Task. Locate each line in the records containing "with". Copy it.
☆ ☆ ☆ ☆ ☆ ☆ ☆
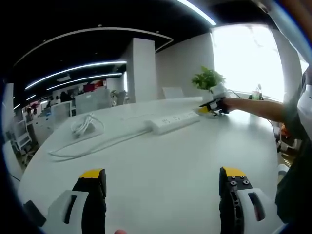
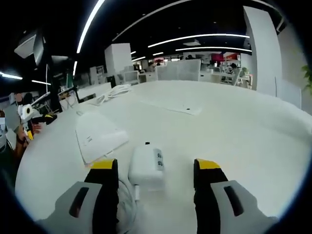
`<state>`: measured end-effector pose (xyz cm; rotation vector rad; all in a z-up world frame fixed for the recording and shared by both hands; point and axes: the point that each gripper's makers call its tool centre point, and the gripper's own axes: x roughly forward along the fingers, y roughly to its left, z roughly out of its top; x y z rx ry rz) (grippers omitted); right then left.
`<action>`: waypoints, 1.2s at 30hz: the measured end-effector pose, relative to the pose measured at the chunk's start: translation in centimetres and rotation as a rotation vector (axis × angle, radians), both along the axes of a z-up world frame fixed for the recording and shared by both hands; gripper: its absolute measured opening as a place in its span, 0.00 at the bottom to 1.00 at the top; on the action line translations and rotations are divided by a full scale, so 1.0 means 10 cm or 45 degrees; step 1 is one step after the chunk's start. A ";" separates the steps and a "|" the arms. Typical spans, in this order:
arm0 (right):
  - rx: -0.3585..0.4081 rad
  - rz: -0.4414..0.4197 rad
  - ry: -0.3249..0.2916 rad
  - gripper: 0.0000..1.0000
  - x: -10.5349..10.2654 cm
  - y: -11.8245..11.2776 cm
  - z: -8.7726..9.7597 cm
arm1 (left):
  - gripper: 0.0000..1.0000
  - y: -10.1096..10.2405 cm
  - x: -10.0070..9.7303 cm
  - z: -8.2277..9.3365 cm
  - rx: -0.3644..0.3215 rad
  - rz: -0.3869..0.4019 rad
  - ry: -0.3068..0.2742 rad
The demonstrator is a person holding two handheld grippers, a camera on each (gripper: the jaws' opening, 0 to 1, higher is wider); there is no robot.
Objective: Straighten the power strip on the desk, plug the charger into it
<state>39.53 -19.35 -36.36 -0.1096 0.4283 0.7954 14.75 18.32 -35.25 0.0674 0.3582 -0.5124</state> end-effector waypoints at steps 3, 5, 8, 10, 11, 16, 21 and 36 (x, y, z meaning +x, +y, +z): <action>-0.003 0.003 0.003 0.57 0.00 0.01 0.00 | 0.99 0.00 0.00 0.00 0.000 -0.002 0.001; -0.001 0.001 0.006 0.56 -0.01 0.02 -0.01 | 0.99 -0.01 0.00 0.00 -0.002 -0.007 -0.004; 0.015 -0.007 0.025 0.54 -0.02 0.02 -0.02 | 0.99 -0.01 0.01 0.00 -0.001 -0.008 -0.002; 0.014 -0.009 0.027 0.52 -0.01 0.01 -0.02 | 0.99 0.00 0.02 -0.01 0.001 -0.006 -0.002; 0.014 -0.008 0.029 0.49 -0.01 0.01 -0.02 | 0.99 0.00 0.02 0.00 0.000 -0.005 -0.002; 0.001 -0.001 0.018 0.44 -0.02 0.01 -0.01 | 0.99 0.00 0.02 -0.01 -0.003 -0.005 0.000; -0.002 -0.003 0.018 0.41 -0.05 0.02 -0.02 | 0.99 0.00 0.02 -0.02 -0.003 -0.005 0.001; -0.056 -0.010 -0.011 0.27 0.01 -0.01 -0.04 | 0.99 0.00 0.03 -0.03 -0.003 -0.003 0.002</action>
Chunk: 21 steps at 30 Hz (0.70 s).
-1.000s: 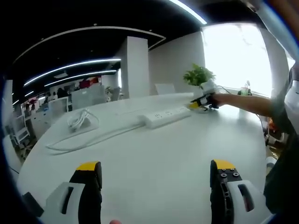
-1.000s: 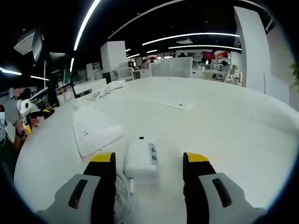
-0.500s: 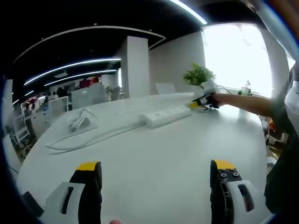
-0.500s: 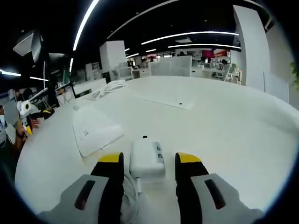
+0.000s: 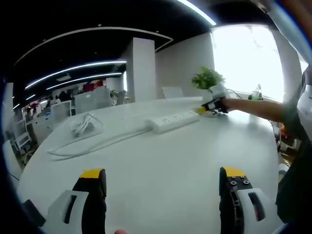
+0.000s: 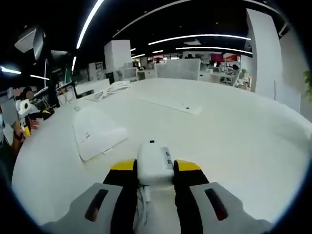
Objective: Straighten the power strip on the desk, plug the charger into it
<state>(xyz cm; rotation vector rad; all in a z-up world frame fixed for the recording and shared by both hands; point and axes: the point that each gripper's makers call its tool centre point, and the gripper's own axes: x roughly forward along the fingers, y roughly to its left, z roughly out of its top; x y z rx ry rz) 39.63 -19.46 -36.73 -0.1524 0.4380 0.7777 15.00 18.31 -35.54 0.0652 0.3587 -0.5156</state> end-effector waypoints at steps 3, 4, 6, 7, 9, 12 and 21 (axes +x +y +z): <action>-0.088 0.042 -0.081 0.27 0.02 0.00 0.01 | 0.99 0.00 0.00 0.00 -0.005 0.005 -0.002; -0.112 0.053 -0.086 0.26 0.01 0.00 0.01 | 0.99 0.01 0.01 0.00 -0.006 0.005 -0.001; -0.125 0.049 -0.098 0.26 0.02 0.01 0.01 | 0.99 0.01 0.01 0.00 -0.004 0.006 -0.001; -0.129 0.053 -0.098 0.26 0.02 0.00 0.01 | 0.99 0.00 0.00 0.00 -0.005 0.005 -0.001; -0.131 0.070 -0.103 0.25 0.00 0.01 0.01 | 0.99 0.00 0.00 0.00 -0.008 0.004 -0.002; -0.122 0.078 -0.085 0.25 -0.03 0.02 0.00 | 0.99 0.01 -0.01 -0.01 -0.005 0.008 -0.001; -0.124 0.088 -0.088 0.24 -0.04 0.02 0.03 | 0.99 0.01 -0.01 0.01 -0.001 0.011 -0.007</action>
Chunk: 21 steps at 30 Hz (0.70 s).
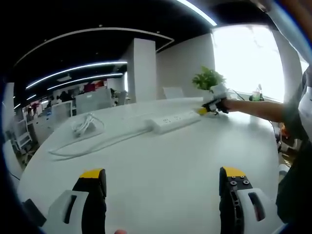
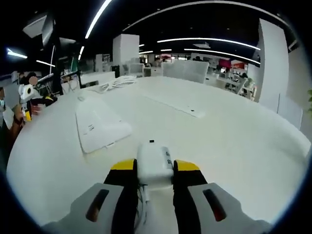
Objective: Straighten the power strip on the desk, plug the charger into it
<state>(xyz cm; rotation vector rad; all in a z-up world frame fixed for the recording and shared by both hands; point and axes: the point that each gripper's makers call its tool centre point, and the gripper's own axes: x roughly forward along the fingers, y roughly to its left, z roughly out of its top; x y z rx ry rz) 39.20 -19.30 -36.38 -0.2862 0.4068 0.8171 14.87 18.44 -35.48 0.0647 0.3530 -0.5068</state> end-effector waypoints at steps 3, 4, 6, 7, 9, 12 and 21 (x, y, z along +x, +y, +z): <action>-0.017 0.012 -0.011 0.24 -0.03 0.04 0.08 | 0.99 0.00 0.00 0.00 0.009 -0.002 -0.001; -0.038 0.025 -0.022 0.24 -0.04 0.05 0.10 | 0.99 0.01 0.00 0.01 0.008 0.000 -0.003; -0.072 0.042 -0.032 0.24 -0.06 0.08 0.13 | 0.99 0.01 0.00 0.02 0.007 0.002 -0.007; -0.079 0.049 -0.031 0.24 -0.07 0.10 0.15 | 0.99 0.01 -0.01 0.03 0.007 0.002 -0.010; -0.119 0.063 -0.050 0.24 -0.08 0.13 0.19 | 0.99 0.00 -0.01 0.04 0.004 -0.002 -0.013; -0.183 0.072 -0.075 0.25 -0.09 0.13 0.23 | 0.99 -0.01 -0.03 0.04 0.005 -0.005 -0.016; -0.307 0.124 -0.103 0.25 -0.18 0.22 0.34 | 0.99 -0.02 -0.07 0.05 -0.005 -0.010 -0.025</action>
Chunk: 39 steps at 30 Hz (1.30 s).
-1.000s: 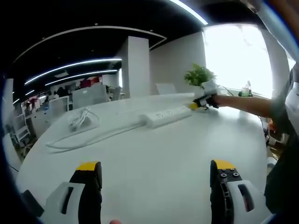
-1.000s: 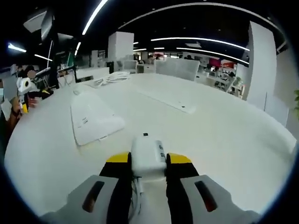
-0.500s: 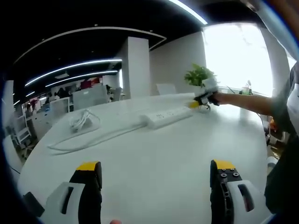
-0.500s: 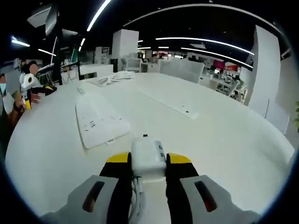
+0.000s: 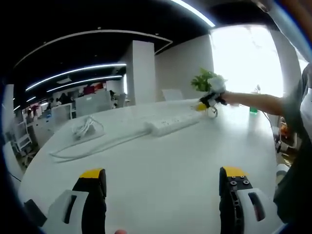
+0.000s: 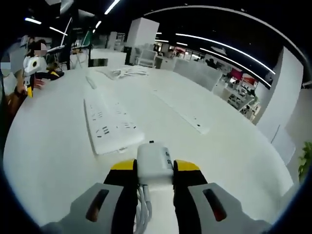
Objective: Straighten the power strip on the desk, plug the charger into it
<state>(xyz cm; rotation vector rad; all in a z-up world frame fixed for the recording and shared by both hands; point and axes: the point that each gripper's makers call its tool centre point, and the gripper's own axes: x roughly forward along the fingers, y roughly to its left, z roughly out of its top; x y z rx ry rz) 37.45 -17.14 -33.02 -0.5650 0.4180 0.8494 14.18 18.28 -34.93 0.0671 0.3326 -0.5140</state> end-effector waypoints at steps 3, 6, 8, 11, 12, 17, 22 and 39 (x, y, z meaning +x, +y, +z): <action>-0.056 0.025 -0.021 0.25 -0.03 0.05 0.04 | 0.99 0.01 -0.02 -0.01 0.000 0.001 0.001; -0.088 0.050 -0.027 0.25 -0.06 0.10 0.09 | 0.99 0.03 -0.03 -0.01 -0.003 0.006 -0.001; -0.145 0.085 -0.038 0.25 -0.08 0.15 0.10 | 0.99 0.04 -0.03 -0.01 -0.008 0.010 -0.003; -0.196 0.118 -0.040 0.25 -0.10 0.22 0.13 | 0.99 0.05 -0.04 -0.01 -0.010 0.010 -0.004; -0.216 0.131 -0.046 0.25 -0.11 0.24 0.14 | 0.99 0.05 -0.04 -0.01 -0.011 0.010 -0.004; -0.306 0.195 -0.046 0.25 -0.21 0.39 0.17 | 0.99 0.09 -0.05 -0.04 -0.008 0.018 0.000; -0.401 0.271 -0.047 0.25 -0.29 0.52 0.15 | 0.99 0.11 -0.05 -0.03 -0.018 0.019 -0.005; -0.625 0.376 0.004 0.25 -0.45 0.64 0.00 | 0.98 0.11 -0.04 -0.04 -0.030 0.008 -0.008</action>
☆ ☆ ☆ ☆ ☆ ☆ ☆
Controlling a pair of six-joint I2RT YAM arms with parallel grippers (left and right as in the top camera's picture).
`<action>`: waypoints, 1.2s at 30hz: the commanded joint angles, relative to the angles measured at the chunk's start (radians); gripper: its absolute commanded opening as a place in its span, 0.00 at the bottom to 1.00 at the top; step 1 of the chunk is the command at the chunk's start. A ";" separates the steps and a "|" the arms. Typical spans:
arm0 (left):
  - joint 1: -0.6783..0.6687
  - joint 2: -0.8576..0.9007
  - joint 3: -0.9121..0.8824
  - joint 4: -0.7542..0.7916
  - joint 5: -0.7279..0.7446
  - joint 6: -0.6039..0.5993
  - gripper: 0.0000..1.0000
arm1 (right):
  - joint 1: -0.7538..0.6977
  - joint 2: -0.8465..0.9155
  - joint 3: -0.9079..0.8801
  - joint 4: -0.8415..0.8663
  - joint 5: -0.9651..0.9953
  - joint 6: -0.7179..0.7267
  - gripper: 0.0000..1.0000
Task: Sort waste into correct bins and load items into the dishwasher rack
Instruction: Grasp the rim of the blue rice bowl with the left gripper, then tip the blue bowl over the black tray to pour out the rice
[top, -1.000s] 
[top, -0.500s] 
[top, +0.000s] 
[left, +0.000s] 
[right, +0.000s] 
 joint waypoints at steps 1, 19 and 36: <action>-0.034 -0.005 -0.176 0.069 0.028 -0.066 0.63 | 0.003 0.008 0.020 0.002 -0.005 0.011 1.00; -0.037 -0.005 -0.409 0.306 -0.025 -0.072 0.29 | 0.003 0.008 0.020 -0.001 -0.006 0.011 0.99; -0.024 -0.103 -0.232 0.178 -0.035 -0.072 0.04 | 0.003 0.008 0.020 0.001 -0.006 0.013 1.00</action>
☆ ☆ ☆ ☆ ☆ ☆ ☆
Result below.
Controlling a pair of six-joint I2RT YAM arms with parallel grippers (left and right as in the top camera's picture).
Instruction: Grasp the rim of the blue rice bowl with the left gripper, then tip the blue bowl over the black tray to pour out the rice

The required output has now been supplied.